Task description »
Scan the records and identify every line in which the string "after" occurs, then return those lines.

[Stored entries]
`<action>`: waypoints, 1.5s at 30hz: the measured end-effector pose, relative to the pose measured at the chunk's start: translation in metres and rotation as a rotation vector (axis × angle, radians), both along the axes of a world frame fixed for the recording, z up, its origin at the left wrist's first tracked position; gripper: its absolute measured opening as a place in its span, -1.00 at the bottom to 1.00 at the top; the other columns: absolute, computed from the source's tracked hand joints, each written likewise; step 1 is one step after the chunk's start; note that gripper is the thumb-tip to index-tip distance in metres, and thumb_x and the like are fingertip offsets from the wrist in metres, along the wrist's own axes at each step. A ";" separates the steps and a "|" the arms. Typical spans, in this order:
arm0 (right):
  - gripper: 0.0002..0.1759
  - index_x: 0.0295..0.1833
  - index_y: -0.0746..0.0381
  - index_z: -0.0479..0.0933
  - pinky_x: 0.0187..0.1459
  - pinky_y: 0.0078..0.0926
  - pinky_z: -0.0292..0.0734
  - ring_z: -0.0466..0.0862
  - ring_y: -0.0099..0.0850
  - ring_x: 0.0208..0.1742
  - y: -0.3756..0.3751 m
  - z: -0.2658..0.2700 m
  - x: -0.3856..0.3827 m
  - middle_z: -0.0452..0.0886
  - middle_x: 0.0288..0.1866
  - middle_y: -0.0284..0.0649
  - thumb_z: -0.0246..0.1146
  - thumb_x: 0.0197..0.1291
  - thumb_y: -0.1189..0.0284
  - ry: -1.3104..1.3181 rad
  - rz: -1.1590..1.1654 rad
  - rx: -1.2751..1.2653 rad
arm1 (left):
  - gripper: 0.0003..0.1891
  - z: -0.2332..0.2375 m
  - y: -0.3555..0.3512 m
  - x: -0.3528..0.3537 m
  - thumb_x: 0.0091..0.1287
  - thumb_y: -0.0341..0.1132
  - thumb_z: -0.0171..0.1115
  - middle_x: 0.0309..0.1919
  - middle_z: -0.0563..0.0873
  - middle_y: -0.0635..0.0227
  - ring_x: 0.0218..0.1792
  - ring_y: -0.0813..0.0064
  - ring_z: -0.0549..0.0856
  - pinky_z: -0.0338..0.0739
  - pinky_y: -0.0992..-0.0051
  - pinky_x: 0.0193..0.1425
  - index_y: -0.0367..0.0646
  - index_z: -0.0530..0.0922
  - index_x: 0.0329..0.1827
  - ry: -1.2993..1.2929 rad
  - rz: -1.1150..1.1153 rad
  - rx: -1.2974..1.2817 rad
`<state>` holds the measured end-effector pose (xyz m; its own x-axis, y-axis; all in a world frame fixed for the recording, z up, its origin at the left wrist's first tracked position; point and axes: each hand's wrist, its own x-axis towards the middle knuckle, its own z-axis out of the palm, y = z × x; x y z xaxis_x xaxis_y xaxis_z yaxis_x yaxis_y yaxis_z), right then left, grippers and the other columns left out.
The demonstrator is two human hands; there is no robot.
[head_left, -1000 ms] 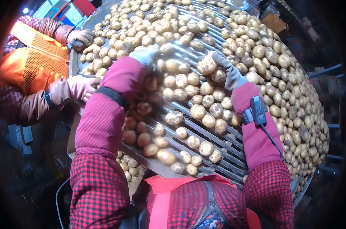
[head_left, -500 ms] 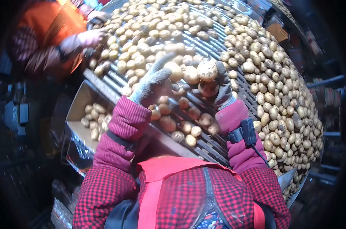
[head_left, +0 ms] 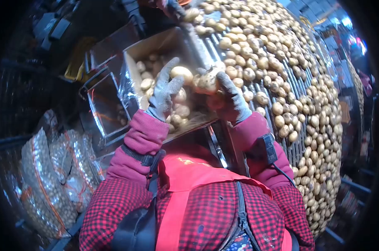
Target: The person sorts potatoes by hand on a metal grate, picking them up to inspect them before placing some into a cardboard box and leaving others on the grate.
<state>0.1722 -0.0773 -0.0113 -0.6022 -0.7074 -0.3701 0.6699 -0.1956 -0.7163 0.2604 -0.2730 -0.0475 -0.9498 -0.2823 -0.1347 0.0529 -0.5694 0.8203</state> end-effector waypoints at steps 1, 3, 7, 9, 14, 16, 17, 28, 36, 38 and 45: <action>-0.55 -0.07 0.14 0.62 -0.20 -0.54 0.44 0.55 -0.55 -0.25 -0.016 0.000 0.003 0.62 -0.27 -0.38 0.28 0.38 -0.06 0.017 0.021 0.051 | -0.32 -0.002 -0.009 0.009 0.49 -0.33 0.27 0.01 0.70 0.28 -0.22 0.63 0.66 0.59 0.63 -0.29 -0.12 0.24 0.64 0.004 0.011 0.001; -0.64 -0.17 0.14 0.62 -0.22 -0.57 0.41 0.51 -0.60 -0.28 -0.043 -0.001 0.004 0.59 -0.30 -0.43 0.24 0.41 0.05 0.135 0.078 0.096 | -0.41 -0.008 -0.024 0.013 0.55 -0.33 0.18 -0.08 0.72 0.27 -0.36 0.61 0.65 0.58 0.63 -0.36 -0.10 0.29 0.62 -0.030 0.094 0.095; -0.70 -0.09 0.14 0.60 -0.12 -0.57 0.45 0.53 -0.55 -0.21 -0.073 -0.012 0.005 0.61 -0.19 -0.39 0.18 0.43 0.13 0.215 0.040 0.103 | -0.51 -0.022 -0.039 0.022 0.62 -0.14 0.12 0.11 0.70 0.20 -0.08 0.28 0.82 0.81 0.35 -0.15 0.01 0.41 0.56 -0.073 0.248 0.153; -0.56 0.13 0.11 0.56 -0.04 -0.52 0.48 0.56 -0.45 -0.14 -0.072 -0.011 0.009 0.63 -0.05 -0.33 0.18 0.42 0.00 -0.005 -0.052 0.019 | -0.51 -0.018 -0.043 0.030 0.59 0.01 0.14 0.07 0.72 0.23 -0.18 0.30 0.82 0.81 0.35 -0.23 0.02 0.48 0.48 -0.162 0.218 0.116; -0.21 0.41 0.06 0.44 0.23 -0.16 0.48 0.59 -0.20 0.11 -0.049 -0.020 0.007 0.59 0.16 -0.21 0.18 0.32 -0.29 -0.141 -0.037 -0.057 | -0.44 -0.027 -0.046 0.023 0.53 0.21 0.13 0.01 0.72 0.24 -0.33 0.34 0.77 0.75 0.39 -0.35 0.02 0.54 0.37 -0.377 0.257 0.227; -0.24 0.40 0.12 0.44 0.30 -0.05 0.47 0.60 -0.18 0.14 -0.040 -0.022 0.010 0.60 0.17 -0.15 0.15 0.39 -0.26 -0.237 -0.010 -0.092 | -0.43 -0.021 -0.044 0.021 0.53 0.21 0.12 0.03 0.72 0.18 -0.34 0.35 0.75 0.74 0.41 -0.34 0.03 0.51 0.40 -0.440 0.215 0.216; -0.18 0.45 0.16 0.39 0.34 0.01 0.47 0.56 -0.14 0.25 -0.037 -0.029 0.012 0.55 0.28 -0.11 0.11 0.40 -0.28 -0.257 -0.027 -0.121 | -0.44 -0.016 -0.042 0.021 0.55 0.18 0.11 0.06 0.72 0.12 -0.34 0.35 0.75 0.74 0.42 -0.32 0.05 0.48 0.44 -0.488 0.185 0.246; -0.31 0.37 0.17 0.44 -0.20 -0.37 0.69 0.77 -0.24 -0.07 -0.050 -0.030 0.030 0.71 0.11 -0.10 0.06 0.51 -0.19 -0.239 0.381 0.012 | -0.20 -0.014 -0.034 0.072 0.54 0.05 0.25 0.53 0.40 0.19 0.47 0.34 0.46 0.32 0.36 0.58 -0.25 0.19 0.65 -0.082 -0.372 0.116; -0.24 0.52 0.17 0.37 0.06 -0.52 0.56 0.62 -0.49 0.10 -0.144 -0.002 0.055 0.65 0.12 -0.20 0.28 0.43 -0.08 0.312 0.715 0.266 | -0.46 -0.122 -0.056 0.140 0.62 -0.07 0.12 0.20 0.62 0.20 0.08 0.42 0.69 0.68 0.42 0.10 -0.13 0.32 0.52 0.273 0.129 0.083; -0.23 0.61 0.17 0.27 0.10 -0.48 0.59 0.62 -0.40 0.21 -0.178 -0.007 0.059 0.60 0.29 -0.12 0.28 0.46 0.03 0.600 0.751 0.231 | -0.57 -0.005 -0.072 0.150 0.68 0.00 -0.06 0.08 0.73 0.19 0.01 0.28 0.79 0.74 0.28 0.12 -0.06 0.45 0.40 -0.108 0.411 -0.227; -0.31 0.59 0.19 0.29 0.08 -0.45 0.65 0.64 -0.44 0.19 -0.160 -0.012 0.065 0.59 0.30 -0.13 0.29 0.49 0.17 0.346 0.634 0.197 | -0.26 -0.076 -0.160 0.204 0.44 0.09 0.30 0.48 0.45 0.15 0.31 -0.02 0.59 0.53 0.00 0.32 0.13 0.27 0.62 -0.561 0.890 0.190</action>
<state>0.2375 -0.2371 -0.0235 -0.2057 -0.8979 -0.3893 0.3419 0.3068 -0.8883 0.4642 -0.4327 -0.1234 -0.2012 -0.7718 -0.6032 0.1553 -0.6332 0.7583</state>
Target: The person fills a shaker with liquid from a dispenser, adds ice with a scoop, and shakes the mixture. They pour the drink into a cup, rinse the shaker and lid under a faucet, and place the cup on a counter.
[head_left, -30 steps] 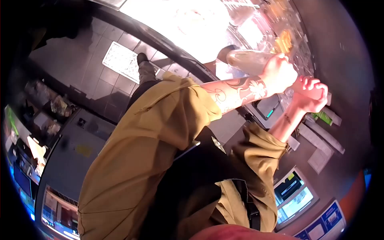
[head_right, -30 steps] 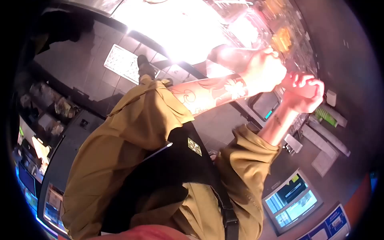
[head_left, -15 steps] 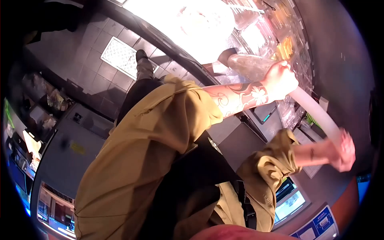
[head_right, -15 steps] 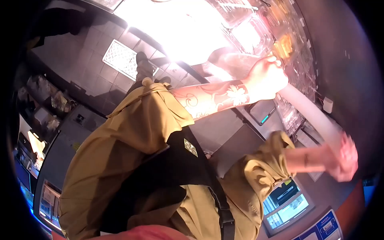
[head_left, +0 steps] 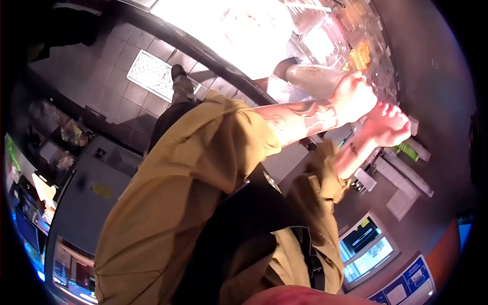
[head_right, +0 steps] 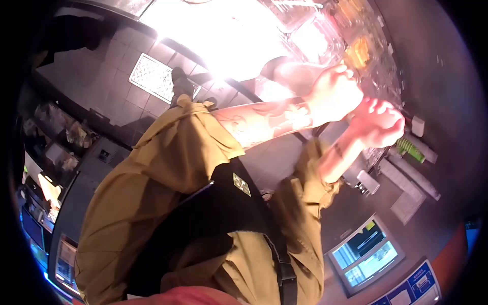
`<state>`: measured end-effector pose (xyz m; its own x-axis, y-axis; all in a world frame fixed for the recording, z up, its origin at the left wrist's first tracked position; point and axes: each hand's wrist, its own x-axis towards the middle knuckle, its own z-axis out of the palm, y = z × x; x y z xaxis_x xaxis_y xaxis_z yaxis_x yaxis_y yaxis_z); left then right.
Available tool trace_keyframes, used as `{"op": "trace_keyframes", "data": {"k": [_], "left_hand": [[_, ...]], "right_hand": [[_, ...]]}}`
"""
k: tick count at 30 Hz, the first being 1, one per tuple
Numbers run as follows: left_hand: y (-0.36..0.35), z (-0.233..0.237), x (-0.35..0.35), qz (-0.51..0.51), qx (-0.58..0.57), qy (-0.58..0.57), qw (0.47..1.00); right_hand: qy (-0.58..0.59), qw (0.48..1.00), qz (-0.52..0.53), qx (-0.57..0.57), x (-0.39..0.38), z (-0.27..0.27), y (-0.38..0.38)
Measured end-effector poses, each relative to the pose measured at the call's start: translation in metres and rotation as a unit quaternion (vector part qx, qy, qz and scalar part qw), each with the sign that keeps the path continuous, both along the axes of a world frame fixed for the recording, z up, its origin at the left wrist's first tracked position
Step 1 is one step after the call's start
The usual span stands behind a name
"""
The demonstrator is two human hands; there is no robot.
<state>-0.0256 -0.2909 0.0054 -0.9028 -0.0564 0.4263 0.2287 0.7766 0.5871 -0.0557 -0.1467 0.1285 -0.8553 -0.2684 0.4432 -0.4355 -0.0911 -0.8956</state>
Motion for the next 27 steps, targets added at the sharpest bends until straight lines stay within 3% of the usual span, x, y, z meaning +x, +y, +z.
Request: {"op": "trace_keyframes", "data": {"k": [2,7,12,14,17,19,21,23,27], "left_hand": [[-0.001,-0.001,0.001,-0.004,0.0,-0.008,1.0],[-0.006,0.001,-0.006,0.005,0.008,-0.007,1.0],[-0.01,0.002,-0.005,0.007,0.002,-0.004,1.0],[-0.008,0.002,0.0,0.001,0.0,-0.004,1.0],[-0.009,0.0,0.0,0.005,0.007,-0.007,1.0],[-0.008,0.0,0.001,0.005,0.012,-0.003,1.0],[-0.006,-0.002,0.001,0.005,0.015,-0.004,1.0],[-0.008,0.001,0.002,-0.004,0.011,-0.008,1.0],[-0.009,0.003,0.011,-0.026,-0.004,-0.012,1.0]], "right_hand": [[0.007,0.999,-0.029,0.015,-0.013,-0.002,-0.007],[0.041,0.996,0.07,-0.027,-0.01,0.113,0.029],[0.008,1.0,-0.013,0.018,-0.008,0.013,-0.007],[0.024,0.999,-0.029,0.024,-0.015,0.033,0.0],[0.044,0.998,0.048,-0.012,-0.009,0.099,0.027],[0.031,0.997,0.069,-0.016,0.001,0.091,0.022],[0.017,1.0,0.015,0.017,-0.004,0.028,-0.004],[0.014,0.999,-0.012,0.032,-0.012,0.013,-0.016],[0.045,0.999,0.024,0.009,0.0,0.083,0.016]]}}
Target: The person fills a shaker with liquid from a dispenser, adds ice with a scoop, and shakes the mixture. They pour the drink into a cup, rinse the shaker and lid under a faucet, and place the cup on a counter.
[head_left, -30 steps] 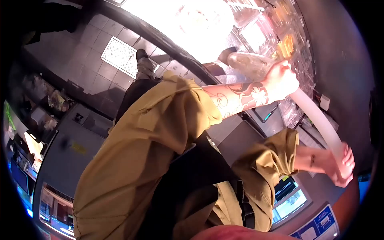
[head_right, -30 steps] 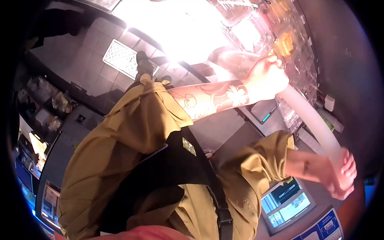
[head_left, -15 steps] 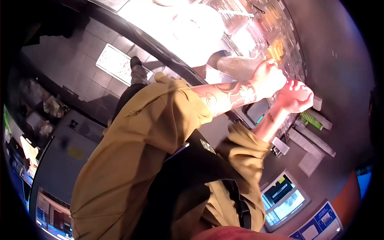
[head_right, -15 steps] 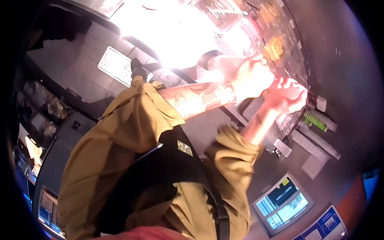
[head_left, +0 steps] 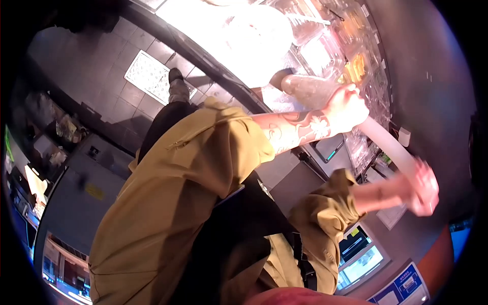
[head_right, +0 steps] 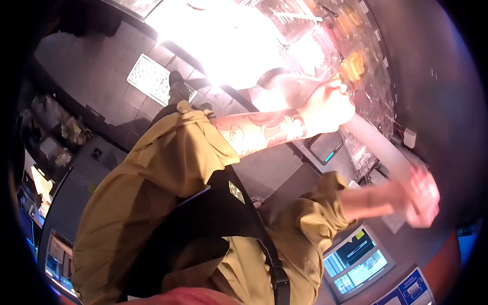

Solution to the exercise »
`<action>`: waypoints, 1.5s at 30hz: the measured end-effector pose, relative to the pose measured at the chunk's start: translation in metres and rotation as a rotation vector (axis × angle, radians), both along the axes of a world frame fixed for the recording, z up, its origin at the left wrist's first tracked position; gripper: its absolute measured opening as a place in its span, -1.00 at the bottom to 1.00 at the top; the other columns: absolute, computed from the source's tracked hand joints, each written likewise; step 1 is one step after the chunk's start; note that gripper is the thumb-tip to index-tip distance in metres, and thumb_x and the like are fingertip offsets from the wrist in metres, along the wrist's own axes at each step. A ";" separates the steps and a "|" the arms. Typical spans, in this order:
Step 1 is one step after the call's start

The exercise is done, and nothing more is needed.